Task requirements: The line containing "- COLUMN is" marks the end: output every line of the data up to it, and that line too, exactly as written.

[Entries taken from a collection]
++++++++++
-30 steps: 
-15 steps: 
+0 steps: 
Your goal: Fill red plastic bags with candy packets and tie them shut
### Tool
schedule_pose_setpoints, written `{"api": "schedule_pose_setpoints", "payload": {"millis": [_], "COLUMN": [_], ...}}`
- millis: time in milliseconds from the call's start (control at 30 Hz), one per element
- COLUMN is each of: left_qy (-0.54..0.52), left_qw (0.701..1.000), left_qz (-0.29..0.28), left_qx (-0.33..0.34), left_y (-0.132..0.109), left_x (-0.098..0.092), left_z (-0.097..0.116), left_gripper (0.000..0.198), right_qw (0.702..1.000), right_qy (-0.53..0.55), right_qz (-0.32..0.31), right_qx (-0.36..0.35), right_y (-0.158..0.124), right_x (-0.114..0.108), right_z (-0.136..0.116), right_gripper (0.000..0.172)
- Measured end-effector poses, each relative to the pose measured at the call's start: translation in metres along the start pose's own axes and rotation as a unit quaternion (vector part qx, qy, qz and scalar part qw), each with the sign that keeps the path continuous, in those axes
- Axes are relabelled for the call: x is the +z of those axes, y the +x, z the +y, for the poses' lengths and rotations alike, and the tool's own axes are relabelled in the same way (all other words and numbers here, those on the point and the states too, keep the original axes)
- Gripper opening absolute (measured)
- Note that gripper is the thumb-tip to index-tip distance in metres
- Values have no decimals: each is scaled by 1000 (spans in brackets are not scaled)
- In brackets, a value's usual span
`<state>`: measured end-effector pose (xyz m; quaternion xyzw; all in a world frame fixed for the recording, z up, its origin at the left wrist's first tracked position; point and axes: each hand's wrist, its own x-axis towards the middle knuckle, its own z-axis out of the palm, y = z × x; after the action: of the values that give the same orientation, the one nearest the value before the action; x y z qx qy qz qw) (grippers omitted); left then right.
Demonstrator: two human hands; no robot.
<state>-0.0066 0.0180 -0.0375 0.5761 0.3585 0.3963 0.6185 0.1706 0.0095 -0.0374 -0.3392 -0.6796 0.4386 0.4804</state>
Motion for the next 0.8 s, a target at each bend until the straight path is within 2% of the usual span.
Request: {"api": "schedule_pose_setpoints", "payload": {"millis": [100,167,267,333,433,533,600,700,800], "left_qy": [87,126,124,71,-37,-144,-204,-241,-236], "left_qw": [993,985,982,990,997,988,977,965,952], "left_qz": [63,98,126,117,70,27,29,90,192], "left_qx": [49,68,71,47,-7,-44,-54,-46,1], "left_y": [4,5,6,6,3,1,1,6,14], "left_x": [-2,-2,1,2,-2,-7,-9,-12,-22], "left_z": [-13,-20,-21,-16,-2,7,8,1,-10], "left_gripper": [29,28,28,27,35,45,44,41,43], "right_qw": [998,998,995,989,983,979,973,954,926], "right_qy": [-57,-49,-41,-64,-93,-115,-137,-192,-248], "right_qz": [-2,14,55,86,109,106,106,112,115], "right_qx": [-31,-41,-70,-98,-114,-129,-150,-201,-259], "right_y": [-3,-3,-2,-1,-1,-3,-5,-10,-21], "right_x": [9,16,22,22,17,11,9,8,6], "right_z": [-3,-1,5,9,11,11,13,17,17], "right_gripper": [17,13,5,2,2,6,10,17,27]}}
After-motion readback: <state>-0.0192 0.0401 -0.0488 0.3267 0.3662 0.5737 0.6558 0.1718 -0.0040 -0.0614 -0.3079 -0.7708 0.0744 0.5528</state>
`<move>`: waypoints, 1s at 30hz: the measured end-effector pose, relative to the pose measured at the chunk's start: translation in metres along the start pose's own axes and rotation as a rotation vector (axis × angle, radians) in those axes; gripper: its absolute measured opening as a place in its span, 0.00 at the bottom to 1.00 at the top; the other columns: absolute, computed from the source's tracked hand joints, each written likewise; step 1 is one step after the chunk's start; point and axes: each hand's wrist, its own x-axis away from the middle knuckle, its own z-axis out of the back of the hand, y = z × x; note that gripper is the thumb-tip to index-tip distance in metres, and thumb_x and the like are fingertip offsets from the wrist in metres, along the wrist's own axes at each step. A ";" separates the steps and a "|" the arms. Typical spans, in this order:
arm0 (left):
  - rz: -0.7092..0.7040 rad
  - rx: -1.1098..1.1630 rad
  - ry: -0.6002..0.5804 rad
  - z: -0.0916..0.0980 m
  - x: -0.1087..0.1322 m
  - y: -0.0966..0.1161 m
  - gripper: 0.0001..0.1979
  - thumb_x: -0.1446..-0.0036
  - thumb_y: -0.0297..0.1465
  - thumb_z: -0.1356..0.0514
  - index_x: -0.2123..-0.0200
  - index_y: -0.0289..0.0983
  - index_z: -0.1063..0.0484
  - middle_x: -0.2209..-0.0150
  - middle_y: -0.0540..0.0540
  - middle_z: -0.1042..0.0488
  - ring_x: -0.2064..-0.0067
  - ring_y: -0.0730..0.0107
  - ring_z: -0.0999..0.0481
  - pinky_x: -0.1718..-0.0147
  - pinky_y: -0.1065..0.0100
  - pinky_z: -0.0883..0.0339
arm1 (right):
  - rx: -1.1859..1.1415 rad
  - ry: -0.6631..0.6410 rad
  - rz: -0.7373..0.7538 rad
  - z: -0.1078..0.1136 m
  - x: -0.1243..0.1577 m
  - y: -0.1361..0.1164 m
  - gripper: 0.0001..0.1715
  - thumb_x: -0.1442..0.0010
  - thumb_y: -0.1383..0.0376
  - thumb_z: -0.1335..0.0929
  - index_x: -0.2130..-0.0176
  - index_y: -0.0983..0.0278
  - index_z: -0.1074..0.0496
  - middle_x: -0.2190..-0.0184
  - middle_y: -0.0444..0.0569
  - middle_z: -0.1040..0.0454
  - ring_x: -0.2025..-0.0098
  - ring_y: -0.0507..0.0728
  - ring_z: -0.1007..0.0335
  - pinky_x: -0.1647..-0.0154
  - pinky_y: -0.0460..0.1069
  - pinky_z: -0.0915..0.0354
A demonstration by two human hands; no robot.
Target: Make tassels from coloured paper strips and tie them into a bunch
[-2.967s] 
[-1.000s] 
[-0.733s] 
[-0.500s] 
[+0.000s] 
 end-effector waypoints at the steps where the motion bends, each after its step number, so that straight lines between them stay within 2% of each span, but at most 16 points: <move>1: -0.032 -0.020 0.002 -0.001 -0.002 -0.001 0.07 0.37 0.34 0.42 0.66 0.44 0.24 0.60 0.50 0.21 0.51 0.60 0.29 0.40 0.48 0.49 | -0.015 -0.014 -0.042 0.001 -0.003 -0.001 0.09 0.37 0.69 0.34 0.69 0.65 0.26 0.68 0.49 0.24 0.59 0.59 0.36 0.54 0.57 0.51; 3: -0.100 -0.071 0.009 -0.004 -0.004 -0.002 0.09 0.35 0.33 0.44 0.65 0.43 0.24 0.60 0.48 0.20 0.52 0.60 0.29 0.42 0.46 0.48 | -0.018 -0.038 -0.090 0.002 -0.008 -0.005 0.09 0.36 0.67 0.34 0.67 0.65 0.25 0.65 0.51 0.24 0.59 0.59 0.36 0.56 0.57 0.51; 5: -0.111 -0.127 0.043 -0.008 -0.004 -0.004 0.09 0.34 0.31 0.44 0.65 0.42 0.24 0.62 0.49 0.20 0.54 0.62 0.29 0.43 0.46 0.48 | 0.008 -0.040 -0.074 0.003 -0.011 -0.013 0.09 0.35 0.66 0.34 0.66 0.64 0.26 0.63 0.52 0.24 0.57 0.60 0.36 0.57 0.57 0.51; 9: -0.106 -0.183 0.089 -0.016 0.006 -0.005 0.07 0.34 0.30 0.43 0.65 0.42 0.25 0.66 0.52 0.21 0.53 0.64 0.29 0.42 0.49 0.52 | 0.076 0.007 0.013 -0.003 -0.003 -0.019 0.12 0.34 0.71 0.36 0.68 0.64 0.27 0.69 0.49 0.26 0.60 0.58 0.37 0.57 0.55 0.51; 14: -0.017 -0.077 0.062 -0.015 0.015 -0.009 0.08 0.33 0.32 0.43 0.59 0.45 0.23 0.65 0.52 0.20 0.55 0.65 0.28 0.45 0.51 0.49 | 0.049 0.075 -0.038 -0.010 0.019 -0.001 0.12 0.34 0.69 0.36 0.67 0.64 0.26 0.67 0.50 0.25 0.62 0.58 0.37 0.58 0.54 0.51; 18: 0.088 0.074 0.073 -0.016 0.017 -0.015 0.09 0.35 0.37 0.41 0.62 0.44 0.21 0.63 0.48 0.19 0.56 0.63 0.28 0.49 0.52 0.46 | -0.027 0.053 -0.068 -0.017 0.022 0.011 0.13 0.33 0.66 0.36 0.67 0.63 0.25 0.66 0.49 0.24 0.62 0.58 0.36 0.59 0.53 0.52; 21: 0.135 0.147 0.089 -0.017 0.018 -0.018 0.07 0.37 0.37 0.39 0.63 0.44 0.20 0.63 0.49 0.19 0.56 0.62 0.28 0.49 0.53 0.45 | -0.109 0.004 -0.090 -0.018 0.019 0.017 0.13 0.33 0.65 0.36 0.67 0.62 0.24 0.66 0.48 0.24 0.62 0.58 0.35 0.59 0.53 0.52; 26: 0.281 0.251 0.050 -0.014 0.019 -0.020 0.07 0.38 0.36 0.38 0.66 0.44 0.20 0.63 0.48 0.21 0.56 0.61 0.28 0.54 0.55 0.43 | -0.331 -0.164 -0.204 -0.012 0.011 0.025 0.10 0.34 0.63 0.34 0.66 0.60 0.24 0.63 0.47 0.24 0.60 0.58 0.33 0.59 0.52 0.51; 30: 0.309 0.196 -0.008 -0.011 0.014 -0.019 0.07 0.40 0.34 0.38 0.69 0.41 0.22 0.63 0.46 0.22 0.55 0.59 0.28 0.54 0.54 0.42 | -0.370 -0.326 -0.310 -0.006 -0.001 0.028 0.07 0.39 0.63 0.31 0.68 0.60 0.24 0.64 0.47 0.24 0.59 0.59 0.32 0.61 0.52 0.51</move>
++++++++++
Solution for this exercise:
-30 steps: 
-15 steps: 
+0 steps: 
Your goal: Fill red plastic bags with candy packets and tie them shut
### Tool
schedule_pose_setpoints, written `{"api": "schedule_pose_setpoints", "payload": {"millis": [_], "COLUMN": [_], ...}}`
- millis: time in milliseconds from the call's start (control at 30 Hz), one per element
- COLUMN is each of: left_qy (-0.54..0.52), left_qw (0.701..1.000), left_qz (-0.29..0.28), left_qx (-0.33..0.34), left_y (-0.132..0.109), left_x (-0.098..0.092), left_z (-0.097..0.116), left_gripper (0.000..0.198), right_qw (0.702..1.000), right_qy (-0.53..0.55), right_qz (-0.32..0.31), right_qx (-0.36..0.35), right_y (-0.158..0.124), right_x (-0.114..0.108), right_z (-0.136..0.116), right_gripper (0.000..0.172)

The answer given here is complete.